In the context of energy transition and the construction of new type power systems, distribution networks are gradually evolving into a critical link for supporting the consumption of renewable energy. The large-scale integration of distributed photovoltaic systems and electric vehicles has driven a structural transformation of distribution networks from a unidirectional radial topology to a bidirectional interactive one, leading to technical challenges such as node voltage violations, increased network losses, and three-phase voltage unbalance. Traditional mathematical programming methods face challenges due to their high computational complexity, which makes online decision-making difficult to implement. Meanwhile, deep reinforcement learning algorithms exhibit limitations in managing the regulation of multi-timescale active management devices. There is an urgent need to research operational adjustment strategies tailored to the characteristics of active distribution networks to ensure their safe, stable, and efficient operation.

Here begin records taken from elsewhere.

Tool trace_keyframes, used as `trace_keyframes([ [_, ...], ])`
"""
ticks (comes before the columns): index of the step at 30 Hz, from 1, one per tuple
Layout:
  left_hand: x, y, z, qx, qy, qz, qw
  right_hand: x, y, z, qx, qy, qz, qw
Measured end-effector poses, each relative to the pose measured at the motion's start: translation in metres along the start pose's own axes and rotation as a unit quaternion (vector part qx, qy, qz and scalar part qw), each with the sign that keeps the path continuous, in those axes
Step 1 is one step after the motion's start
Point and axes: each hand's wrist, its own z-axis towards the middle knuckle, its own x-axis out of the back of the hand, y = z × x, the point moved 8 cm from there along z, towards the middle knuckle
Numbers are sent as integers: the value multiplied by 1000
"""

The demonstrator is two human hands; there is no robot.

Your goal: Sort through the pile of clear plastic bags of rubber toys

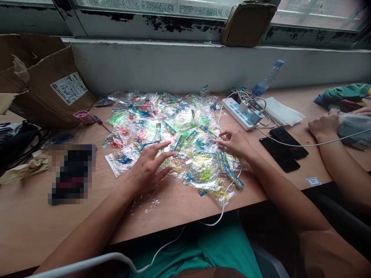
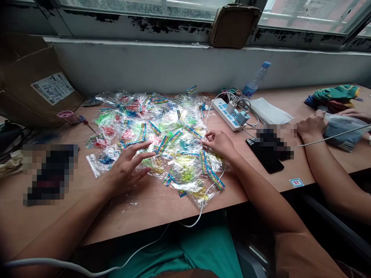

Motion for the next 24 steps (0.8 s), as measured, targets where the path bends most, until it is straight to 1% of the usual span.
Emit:
trace_keyframes([
  [3, 1, 1, 0, -4, 7, 0, 1000, -6, 1, -1, -21, -17, 24, 999],
  [5, 2, 6, 1, -11, 14, 0, 1000, -10, 1, -2, -29, -35, 30, 999],
  [7, 2, 15, 2, -22, 16, 3, 1000, -11, 0, -3, -29, -44, 25, 998],
  [9, -2, 30, 5, -49, 3, 2, 999, -10, -2, -4, -25, -39, 22, 999],
  [11, -10, 49, 7, -97, -36, -13, 995, -9, -4, -4, -19, -27, 30, 999],
  [13, -23, 65, 8, -136, -96, -32, 985, -8, -4, -4, -15, -13, 46, 999],
  [15, -35, 73, 7, -152, -149, -51, 976, -6, -4, -3, -12, 0, 68, 998],
  [16, -40, 75, 6, -152, -167, -61, 972, -5, -3, -2, -12, 7, 83, 996],
  [18, -45, 75, 5, -141, -185, -78, 969, -2, -2, 0, -10, 24, 113, 993],
  [21, -47, 71, 5, -126, -185, -92, 970, 9, -1, 4, 3, 61, 136, 989],
  [24, -48, 69, 4, -123, -184, -97, 970, 25, 1, 7, 15, 112, 156, 981],
])
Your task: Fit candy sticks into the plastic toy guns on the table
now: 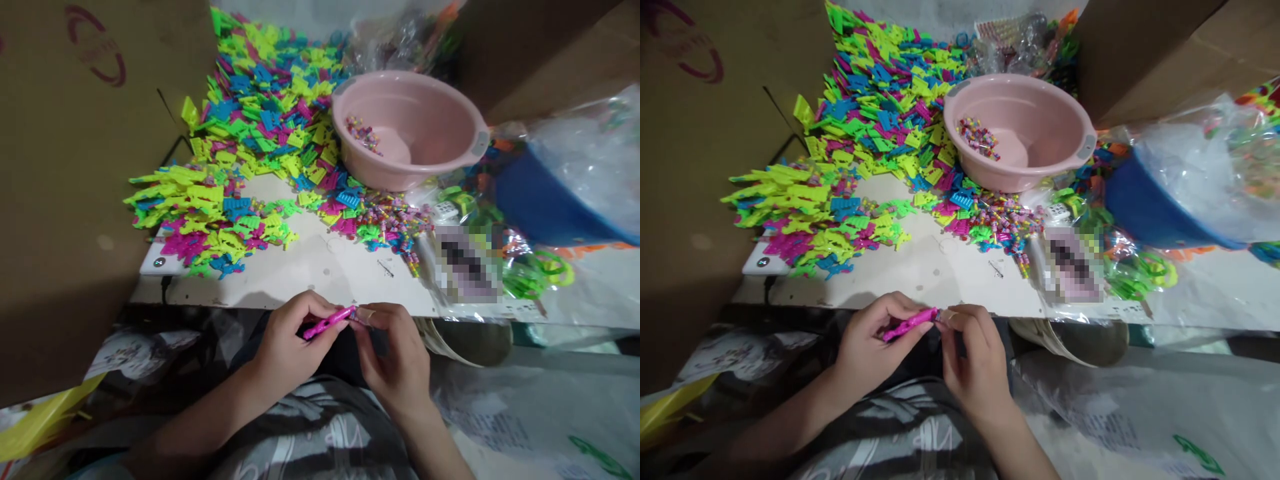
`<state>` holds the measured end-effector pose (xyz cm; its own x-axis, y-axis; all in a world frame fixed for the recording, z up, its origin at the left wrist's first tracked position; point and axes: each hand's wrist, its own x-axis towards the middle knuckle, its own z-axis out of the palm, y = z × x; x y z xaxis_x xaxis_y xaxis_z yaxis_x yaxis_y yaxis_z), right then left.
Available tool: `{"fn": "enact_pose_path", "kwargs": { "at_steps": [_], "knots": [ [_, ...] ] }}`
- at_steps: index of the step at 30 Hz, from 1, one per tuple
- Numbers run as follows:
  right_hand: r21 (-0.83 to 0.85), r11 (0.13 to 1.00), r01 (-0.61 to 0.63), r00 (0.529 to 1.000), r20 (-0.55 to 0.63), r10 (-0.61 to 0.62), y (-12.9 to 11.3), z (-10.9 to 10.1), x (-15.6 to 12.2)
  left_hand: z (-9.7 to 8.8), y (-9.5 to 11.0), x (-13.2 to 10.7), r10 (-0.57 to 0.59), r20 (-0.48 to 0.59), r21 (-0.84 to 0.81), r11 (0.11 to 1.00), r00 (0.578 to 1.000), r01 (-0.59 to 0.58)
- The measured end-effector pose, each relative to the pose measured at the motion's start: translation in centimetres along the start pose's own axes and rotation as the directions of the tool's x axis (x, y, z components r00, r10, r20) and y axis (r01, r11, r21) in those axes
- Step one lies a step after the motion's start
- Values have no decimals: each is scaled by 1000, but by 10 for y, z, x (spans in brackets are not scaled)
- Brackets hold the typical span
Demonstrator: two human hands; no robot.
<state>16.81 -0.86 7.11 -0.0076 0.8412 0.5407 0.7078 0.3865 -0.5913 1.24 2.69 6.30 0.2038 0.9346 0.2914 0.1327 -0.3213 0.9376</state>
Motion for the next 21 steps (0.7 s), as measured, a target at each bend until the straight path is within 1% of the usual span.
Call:
{"fn": "enact_pose_path", "kwargs": {
  "at_steps": [1, 3, 7, 9, 11, 12, 14, 16, 18, 19, 20, 21],
  "knots": [
    [-11, 1000, -11, 1000, 8, 11, -1, -1, -1, 0, 1, -1, 21, -5, 5, 1000, 1000, -21],
    [-24, 999, -22, 999, 40, 23, -2, -3, -4, -2, 2, -1, 76, 18, 14, 997, 997, -76],
    [-32, 999, 7, 990, 140, -2, -3, -11, -9, -12, 3, 1, 179, 148, 5, 983, 973, -182],
    [-20, 999, 38, 972, 234, -33, -3, -18, -9, -18, 1, 2, 184, 213, -18, 983, 960, -184],
    [35, 998, 51, 936, 346, -60, -3, -25, -6, -21, 1, 0, 170, 259, -45, 985, 951, -164],
    [78, 996, 39, 919, 389, -67, -2, -27, -4, -22, 1, 0, 158, 271, -56, 987, 950, -148],
    [173, 985, -18, 901, 429, -59, 0, -30, 1, -24, 1, 1, 109, 298, -53, 994, 948, -98],
    [246, 966, -79, 898, 438, -38, 5, -28, 6, -26, 2, 6, 16, 326, 33, 999, 945, -29],
    [252, 962, -106, 911, 413, -7, 17, -23, 12, -34, 2, 19, -46, 306, 200, 980, 951, -17],
    [215, 971, -106, 926, 377, 17, 26, -20, 14, -40, 2, 28, -41, 269, 300, 953, 962, -43],
    [151, 983, -102, 945, 322, 49, 38, -16, 17, -48, 2, 38, -6, 216, 400, 913, 976, -83],
    [54, 993, -107, 964, 249, 90, 51, -13, 19, -58, 2, 50, 53, 147, 496, 860, 988, -121]
  ]
}}
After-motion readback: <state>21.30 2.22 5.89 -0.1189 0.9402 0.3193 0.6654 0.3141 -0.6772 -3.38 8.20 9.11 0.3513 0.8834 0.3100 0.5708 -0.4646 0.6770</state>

To address these issues, a “day-ahead and intra-day” two-stage dynamic optimal power flow dispatch method for three-phase unbalanced active distribution networks is proposed, incorporating data-driven approaches. This method leverages the advantages of both physical mechanism modeling and data-driven learning to achieve refined coordinated control of multiple types of regulation resources. Firstly, considering the constraints of active management and demand response, a dynamic optimal power flow model for three-phase unbalanced active distribution networks is established, with the objectives of voltage regulation and loss reduction. Then, at the hour-level long timescale of day-ahead dispatch, the tap positions of slow discrete regulating devices are determined using mixed-integer second-order cone programming with lift-and-project relaxation. At the minute-level short timescale of intra-day dispatch, the dynamic optimal power flow problem is formulated as a Markov decision process, and an improved proximal policy optimization algorithm based on expert knowledge and a hierarchical reward shaping mechanism is proposed for online dispatch of fast continuous regulating devices.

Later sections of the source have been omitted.